In my experience, format conversion is by far the easiest activity in data ecology, so mere conversion to RDF has little value. The hard parts are marshalling the data in the first place, and then using it wisely. Due to the vagueness of most vocabulary term definitions, the best laid RDF usually requires as much reverse engineering and postprocessing as data in any other format when doing data integration and analysis. So it is semantics, not syntax, where the effort is best spent. (RDF being a syntactic play, and not helping with semantics any better than any other data format, in spite of the buzzword “semantic web”. OWL helps semantics a little but only with inference, not with ground truth, which is what really matters.)

The feedback captured in the feedback system (in github) has a little structure, and we could probably do better in obtaining more.

The thing that would tip the balance would be a real funded collaboration with another project where there was good reason to use RDF or OWL for communication between the collaborators.
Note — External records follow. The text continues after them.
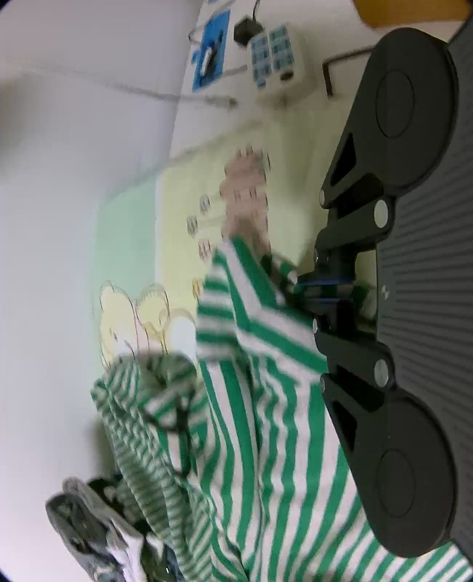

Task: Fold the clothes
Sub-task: 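Grasp the garment edge with the right gripper and lift it while the left gripper hovers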

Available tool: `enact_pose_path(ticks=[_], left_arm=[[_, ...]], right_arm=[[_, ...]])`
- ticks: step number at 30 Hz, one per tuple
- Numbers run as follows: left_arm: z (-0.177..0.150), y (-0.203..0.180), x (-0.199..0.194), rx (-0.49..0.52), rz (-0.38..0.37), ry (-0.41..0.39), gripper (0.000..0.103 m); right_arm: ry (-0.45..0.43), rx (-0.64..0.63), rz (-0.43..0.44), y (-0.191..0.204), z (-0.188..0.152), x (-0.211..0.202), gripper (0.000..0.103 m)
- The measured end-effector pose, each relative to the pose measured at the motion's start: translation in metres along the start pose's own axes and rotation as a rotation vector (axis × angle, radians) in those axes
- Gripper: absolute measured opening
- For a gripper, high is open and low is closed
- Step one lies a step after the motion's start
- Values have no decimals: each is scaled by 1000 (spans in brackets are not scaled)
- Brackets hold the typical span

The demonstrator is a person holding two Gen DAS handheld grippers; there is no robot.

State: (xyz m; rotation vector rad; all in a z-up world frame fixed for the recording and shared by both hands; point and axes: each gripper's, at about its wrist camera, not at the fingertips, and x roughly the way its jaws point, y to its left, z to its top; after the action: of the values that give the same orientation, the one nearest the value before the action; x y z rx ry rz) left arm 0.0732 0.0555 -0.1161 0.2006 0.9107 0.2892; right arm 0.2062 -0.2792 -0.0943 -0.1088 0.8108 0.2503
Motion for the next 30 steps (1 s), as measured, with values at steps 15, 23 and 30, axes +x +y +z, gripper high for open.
enact_pose_path(ticks=[15,23,30], left_arm=[[16,49,34,9,92,9,71],[12,57,38,2,94,-19,77],[12,53,36,6,88,-25,76]], right_arm=[[-156,36,-392,-59,18,0,7],[-143,252,-282,-83,12,-38,30],[30,375,12,-61,-30,-39,40]])
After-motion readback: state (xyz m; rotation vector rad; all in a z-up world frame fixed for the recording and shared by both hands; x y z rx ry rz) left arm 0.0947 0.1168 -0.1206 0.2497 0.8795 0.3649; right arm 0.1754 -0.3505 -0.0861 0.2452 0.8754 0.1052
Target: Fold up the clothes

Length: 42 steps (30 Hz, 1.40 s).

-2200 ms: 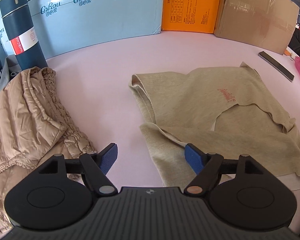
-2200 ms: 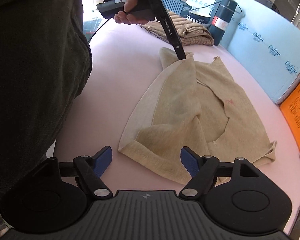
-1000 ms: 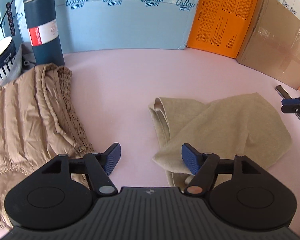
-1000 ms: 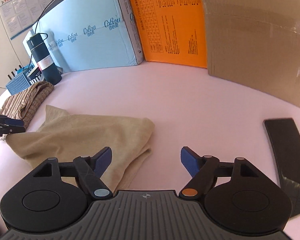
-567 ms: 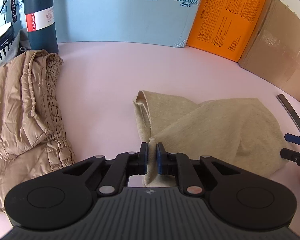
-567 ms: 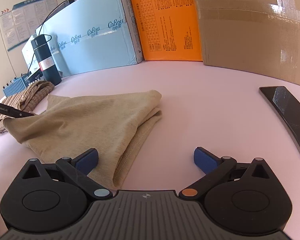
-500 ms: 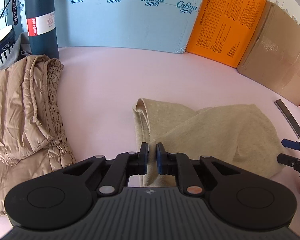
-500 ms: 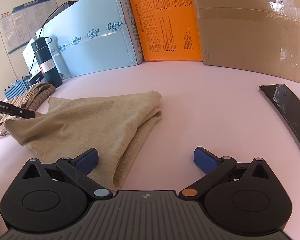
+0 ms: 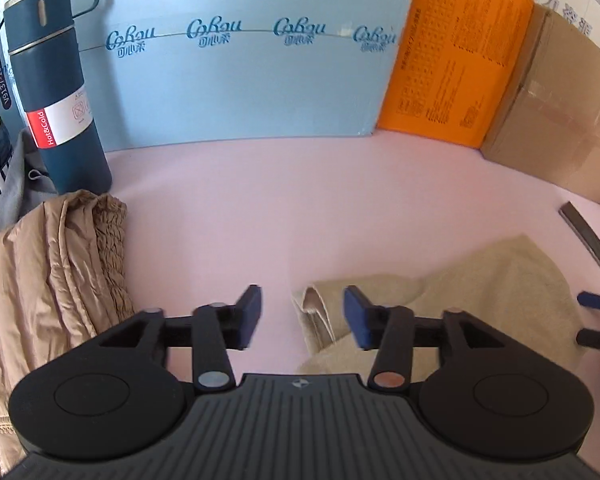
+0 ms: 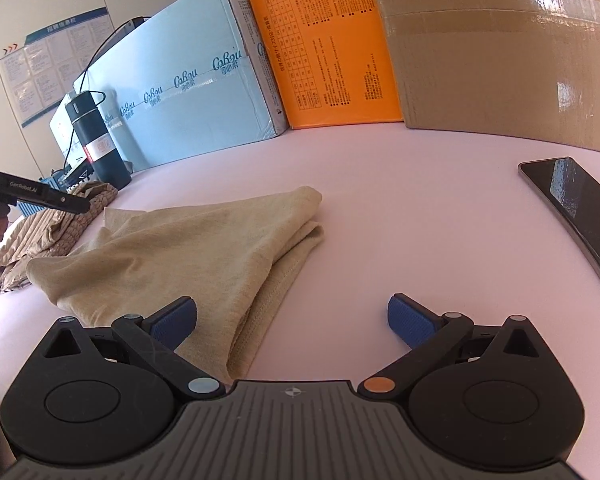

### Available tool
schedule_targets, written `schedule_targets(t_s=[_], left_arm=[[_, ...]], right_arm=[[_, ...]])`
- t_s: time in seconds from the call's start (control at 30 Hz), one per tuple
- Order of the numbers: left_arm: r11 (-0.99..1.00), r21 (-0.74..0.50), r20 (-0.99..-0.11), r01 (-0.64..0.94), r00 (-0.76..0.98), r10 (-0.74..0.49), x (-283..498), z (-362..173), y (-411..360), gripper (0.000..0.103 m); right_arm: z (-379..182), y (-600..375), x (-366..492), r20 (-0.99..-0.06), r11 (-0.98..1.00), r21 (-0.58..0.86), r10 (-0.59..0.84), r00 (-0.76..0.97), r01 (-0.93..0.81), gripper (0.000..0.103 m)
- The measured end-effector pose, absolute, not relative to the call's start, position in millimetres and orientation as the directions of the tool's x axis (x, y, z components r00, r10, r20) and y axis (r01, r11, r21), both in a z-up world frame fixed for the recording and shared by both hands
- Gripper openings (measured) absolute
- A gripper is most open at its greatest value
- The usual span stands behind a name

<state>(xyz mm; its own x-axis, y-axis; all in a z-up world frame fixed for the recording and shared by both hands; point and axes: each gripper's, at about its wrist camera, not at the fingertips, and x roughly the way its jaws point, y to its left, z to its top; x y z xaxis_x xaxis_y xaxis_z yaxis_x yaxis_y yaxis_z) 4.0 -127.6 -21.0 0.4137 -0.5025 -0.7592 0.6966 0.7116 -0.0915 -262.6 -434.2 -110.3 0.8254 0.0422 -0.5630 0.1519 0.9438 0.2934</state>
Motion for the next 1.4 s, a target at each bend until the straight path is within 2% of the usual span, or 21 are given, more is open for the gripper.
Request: schedule_targets(t_s=[0.03, 0.13, 0.2, 0.23, 0.27, 0.43, 0.5, 0.63, 0.7, 0.8, 0.9, 0.97, 1.1, 1.17, 1.23, 1.4], left_arm=[[0.710, -0.068, -0.760, 0.701, 0.424, -0.492, -4, -25, -125, 0.079], [0.700, -0.093, -0.795, 0.708, 0.371, -0.480, -15, -41, -123, 0.077], [0.699, -0.120, -0.812, 0.705, 0.335, -0.477, -21, -51, -123, 0.045], [0.703, -0.123, -0.810, 0.700, 0.338, -0.478, -23, -54, -122, 0.009], [0.710, -0.121, -0.803, 0.694, 0.352, -0.481, -25, -55, -122, 0.006], [0.740, -0.102, -0.748, 0.664, 0.440, -0.497, -22, -39, -121, 0.005], [0.752, -0.082, -0.736, 0.655, 0.469, -0.488, -15, -33, -123, 0.005], [0.805, 0.020, -0.757, 0.593, 0.535, -0.375, 2, -31, -131, 0.006], [0.824, 0.032, -0.765, 0.565, 0.545, -0.344, 7, -28, -131, 0.008], [0.830, 0.057, -0.769, 0.555, 0.555, -0.318, 8, -26, -131, 0.018], [0.831, 0.072, -0.780, 0.552, 0.550, -0.298, 7, -28, -133, 0.025], [0.836, 0.073, -0.785, 0.544, 0.548, -0.289, 5, -30, -133, 0.038], [0.845, 0.052, -0.791, 0.533, 0.538, -0.291, 3, -34, -133, 0.051], [0.847, 0.049, -0.797, 0.529, 0.532, -0.285, 3, -37, -135, 0.067], [0.849, 0.053, -0.802, 0.526, 0.529, -0.278, 1, -40, -138, 0.072], [0.856, 0.053, -0.808, 0.514, 0.525, -0.265, -2, -38, -137, 0.073]], right_arm=[[-110, -434, -262, -0.565, 0.945, 0.289, 0.040, 0.824, 0.152, 0.103], [-110, -431, -261, -0.573, 0.951, 0.267, 0.028, 0.819, 0.154, 0.103], [-110, -429, -260, -0.578, 0.955, 0.254, 0.021, 0.816, 0.155, 0.103], [-110, -429, -260, -0.578, 0.955, 0.253, 0.021, 0.816, 0.155, 0.103], [-110, -429, -261, -0.578, 0.955, 0.253, 0.021, 0.816, 0.155, 0.103], [-109, -429, -261, -0.579, 0.956, 0.251, 0.021, 0.815, 0.154, 0.103], [-108, -429, -261, -0.581, 0.956, 0.250, 0.021, 0.814, 0.153, 0.103], [-106, -427, -257, -0.594, 0.961, 0.230, 0.016, 0.804, 0.151, 0.103], [-102, -425, -255, -0.601, 0.963, 0.218, 0.003, 0.799, 0.160, 0.103], [-96, -423, -254, -0.581, 0.955, 0.247, 0.012, 0.814, 0.162, 0.103], [-93, -428, -247, -0.576, 0.917, 0.367, 0.091, 0.812, 0.157, 0.103], [-93, -434, -241, -0.574, 0.876, 0.453, 0.146, 0.806, 0.163, 0.103], [-94, -441, -231, -0.547, 0.840, 0.521, 0.188, 0.816, 0.156, 0.103], [-96, -444, -226, -0.546, 0.841, 0.520, 0.194, 0.815, 0.148, 0.103], [-97, -447, -219, -0.549, 0.845, 0.514, 0.195, 0.812, 0.145, 0.103], [-87, -450, -213, -0.521, 0.842, 0.522, 0.189, 0.833, 0.136, 0.103]])
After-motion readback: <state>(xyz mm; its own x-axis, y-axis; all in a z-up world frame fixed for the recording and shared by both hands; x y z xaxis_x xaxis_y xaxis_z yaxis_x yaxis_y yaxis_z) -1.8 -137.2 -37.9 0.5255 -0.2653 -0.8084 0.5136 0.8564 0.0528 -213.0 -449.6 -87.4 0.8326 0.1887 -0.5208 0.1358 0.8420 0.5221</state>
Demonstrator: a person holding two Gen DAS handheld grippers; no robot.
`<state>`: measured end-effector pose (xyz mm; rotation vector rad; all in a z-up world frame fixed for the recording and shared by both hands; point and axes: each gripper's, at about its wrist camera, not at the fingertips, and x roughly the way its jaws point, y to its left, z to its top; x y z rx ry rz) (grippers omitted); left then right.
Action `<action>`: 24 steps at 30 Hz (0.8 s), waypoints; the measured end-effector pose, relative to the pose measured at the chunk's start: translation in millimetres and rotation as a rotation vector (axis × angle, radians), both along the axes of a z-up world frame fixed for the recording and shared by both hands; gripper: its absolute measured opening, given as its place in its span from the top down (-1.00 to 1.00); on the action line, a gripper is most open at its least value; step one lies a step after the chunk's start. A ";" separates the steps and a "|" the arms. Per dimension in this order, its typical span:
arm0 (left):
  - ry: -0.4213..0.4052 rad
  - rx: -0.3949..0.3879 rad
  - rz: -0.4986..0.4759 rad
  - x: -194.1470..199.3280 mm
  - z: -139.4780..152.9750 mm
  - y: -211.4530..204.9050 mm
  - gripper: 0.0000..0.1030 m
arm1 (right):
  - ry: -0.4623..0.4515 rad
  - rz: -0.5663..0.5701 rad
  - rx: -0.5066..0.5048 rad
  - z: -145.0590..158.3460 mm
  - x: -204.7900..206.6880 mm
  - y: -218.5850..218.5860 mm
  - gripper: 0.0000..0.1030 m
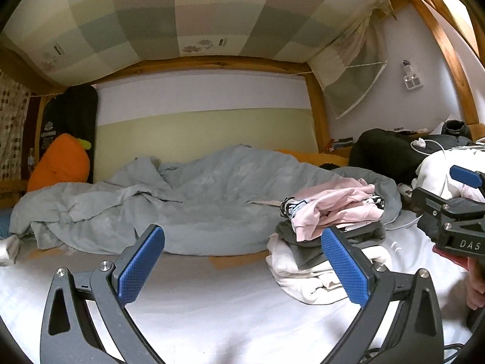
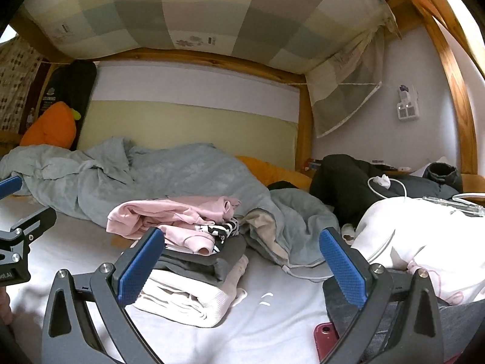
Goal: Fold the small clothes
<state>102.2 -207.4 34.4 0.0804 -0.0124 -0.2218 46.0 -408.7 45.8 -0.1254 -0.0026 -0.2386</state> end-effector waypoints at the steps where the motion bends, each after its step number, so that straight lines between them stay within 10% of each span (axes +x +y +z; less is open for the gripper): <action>1: 0.008 -0.001 0.001 1.6 -0.2 0.4 -0.99 | 0.002 -0.003 0.005 0.0 0.2 -1.1 -0.99; 24: 0.121 -0.036 0.013 21.1 -3.0 10.8 -0.99 | 0.045 -0.012 0.048 -0.6 7.8 -14.6 -0.99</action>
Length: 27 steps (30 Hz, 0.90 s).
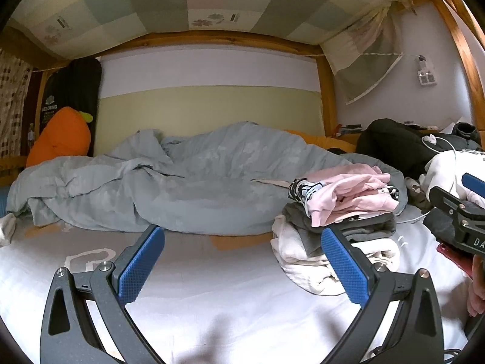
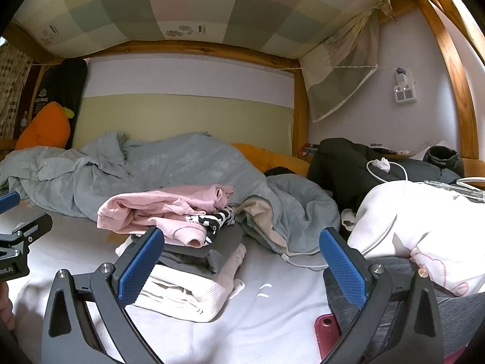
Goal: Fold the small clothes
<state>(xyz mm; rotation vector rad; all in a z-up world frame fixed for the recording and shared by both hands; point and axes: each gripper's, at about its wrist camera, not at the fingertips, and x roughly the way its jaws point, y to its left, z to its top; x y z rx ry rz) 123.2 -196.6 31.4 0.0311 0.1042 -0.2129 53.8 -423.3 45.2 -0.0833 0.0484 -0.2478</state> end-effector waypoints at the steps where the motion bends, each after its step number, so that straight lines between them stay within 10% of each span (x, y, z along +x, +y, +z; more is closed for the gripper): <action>1: 0.000 -0.002 0.001 0.0 -0.2 0.5 -0.99 | 0.000 0.000 0.000 0.0 -0.2 0.1 -0.99; 27: 0.016 0.008 0.023 0.9 -1.4 2.7 -0.99 | 0.007 0.017 -0.016 -3.7 9.3 -4.1 -0.99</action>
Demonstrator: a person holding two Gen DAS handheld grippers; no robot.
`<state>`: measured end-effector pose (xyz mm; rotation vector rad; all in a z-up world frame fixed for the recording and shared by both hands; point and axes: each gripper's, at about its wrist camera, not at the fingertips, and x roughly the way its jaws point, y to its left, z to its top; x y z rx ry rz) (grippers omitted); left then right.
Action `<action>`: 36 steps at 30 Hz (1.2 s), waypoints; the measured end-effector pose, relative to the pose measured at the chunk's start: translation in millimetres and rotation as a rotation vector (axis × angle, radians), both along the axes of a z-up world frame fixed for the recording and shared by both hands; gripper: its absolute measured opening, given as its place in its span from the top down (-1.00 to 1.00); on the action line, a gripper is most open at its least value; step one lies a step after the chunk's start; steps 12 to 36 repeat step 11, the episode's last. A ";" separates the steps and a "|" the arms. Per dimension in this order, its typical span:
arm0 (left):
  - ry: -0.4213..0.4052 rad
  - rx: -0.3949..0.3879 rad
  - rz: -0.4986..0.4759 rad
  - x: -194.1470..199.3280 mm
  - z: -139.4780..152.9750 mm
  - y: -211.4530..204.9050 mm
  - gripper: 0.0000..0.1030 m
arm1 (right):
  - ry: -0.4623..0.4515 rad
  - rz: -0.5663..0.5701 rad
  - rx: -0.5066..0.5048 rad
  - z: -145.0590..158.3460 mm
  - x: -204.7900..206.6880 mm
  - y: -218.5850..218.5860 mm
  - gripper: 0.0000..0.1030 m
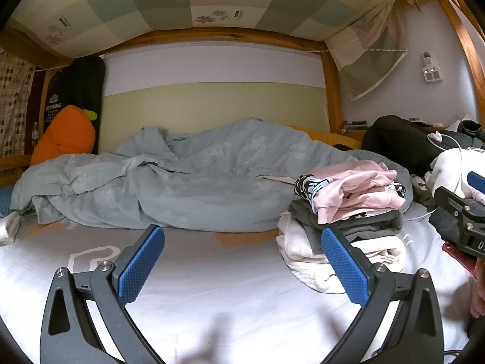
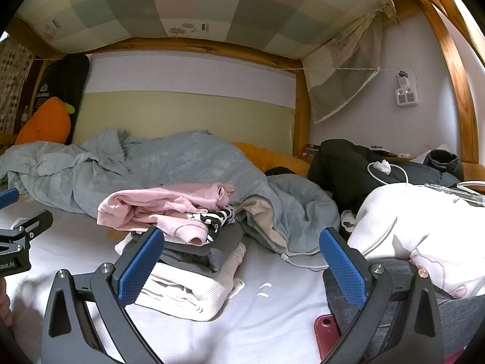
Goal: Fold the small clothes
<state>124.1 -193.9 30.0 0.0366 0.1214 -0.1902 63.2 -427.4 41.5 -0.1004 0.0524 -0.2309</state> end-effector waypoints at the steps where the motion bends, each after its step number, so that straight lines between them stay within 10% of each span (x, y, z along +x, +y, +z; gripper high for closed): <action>1: 0.001 0.001 -0.001 0.4 0.0 -0.3 -0.99 | 0.001 0.002 0.001 -0.2 1.0 -0.8 -0.99; 36: -0.052 0.012 0.009 -4.9 0.8 4.5 -0.99 | 0.047 -0.011 0.055 -2.6 13.2 -17.1 -0.99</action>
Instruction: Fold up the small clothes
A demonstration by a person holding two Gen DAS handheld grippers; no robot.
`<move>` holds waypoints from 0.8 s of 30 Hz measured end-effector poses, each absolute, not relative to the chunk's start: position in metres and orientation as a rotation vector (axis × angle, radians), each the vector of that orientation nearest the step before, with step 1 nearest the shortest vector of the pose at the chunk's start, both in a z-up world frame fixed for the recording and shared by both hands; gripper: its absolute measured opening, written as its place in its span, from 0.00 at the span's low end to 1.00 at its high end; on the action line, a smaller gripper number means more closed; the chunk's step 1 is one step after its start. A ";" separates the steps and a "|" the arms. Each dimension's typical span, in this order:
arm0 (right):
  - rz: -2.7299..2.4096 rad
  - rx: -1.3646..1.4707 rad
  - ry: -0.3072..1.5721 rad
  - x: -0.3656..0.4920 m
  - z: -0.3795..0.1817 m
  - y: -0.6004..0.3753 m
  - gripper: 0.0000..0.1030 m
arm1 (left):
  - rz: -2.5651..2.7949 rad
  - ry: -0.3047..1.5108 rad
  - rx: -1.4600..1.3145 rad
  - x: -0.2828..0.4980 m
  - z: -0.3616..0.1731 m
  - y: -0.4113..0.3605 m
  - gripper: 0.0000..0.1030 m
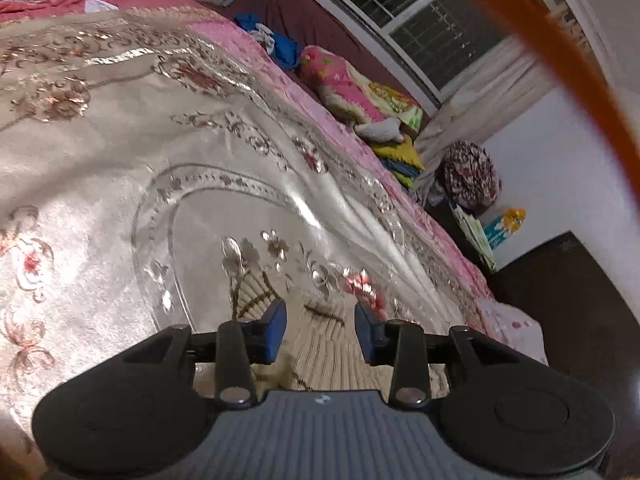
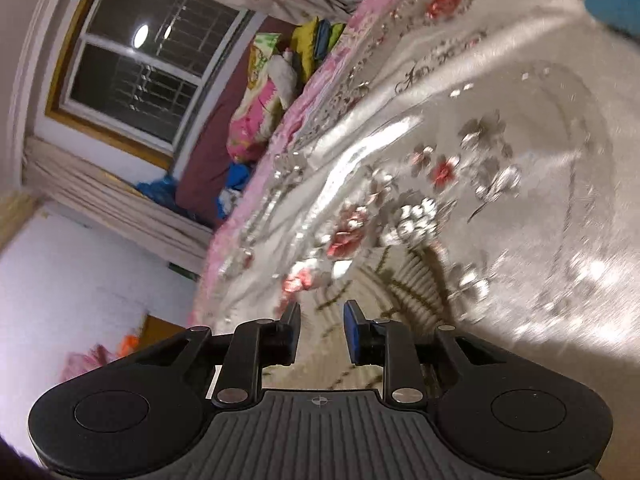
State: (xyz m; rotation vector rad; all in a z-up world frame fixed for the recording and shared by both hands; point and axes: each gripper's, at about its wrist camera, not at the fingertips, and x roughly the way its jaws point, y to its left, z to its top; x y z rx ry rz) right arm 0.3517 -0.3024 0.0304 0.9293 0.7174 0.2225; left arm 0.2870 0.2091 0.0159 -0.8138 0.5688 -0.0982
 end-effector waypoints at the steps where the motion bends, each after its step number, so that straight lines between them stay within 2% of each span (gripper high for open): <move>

Publishing RDF/OWL merely for the sake of doing so is not in my opinion the best use of resources – especially given that all the information is open and anyone else could do such a conversion for us. I read a lot about the size of the linked data cloud, but very little about its utility. I bet there are legitimate uses of RDF-published data, but from what I’ve seen people mostly publish RDF just so that they can say that they did, not because they know that someone needs it. (Would love to be shown otherwise.)

How would having RDF for open tree make a difference to you, personally?